Exercise brief:
I would like every line of the records below that contains the word "pink" copied.

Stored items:
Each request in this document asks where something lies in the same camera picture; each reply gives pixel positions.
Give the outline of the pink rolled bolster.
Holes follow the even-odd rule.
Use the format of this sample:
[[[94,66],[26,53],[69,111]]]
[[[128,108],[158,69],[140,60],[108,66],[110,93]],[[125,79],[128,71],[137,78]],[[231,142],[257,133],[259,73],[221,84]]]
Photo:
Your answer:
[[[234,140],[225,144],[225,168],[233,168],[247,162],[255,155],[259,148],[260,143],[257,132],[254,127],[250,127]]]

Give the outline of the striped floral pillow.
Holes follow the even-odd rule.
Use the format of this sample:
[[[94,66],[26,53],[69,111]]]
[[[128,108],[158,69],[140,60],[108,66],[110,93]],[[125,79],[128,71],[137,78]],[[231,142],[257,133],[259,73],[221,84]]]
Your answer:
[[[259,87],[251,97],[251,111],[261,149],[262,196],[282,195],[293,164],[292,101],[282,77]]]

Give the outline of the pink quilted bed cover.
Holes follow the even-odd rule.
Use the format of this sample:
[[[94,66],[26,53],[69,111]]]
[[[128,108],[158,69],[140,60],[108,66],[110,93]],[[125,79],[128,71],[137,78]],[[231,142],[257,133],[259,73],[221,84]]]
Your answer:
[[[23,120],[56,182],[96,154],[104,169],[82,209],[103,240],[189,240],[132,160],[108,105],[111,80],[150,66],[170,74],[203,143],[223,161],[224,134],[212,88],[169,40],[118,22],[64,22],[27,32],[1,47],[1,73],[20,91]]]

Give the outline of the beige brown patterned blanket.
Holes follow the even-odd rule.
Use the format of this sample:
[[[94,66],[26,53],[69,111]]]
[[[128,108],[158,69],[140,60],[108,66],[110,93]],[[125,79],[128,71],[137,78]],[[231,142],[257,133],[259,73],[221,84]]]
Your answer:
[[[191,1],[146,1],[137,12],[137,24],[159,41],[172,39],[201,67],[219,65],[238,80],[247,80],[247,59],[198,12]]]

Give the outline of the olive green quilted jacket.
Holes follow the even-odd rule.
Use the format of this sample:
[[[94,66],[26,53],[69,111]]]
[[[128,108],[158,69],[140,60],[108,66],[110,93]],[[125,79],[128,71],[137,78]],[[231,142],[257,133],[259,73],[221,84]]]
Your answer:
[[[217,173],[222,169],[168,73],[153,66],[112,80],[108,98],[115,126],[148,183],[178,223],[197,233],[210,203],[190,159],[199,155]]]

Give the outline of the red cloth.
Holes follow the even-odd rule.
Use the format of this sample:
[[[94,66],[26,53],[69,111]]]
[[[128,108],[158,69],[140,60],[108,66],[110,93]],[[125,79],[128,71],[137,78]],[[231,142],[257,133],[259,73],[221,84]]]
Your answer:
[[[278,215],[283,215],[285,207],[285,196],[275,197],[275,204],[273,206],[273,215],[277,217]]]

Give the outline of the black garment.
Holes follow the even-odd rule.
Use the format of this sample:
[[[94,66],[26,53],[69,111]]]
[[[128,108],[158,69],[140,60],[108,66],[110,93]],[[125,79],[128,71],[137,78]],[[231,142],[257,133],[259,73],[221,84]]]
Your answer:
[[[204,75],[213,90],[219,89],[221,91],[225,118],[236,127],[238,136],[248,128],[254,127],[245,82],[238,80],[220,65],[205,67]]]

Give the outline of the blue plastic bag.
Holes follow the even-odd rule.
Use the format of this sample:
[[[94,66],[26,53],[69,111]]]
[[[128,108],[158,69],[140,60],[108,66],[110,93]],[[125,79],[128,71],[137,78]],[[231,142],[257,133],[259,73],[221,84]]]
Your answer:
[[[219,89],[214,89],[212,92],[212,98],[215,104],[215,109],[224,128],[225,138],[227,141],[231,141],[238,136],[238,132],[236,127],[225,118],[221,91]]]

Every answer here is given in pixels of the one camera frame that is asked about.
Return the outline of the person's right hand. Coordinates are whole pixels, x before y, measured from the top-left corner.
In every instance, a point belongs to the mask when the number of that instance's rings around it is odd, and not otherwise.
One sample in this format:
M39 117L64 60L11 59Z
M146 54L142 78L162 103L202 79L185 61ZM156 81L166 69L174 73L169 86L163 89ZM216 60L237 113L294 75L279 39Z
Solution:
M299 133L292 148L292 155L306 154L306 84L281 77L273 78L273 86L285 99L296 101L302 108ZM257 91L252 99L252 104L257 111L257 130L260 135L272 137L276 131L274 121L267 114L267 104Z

Written response:
Give the outline of the pink rolled bolster.
Give the outline of the pink quilted bed cover.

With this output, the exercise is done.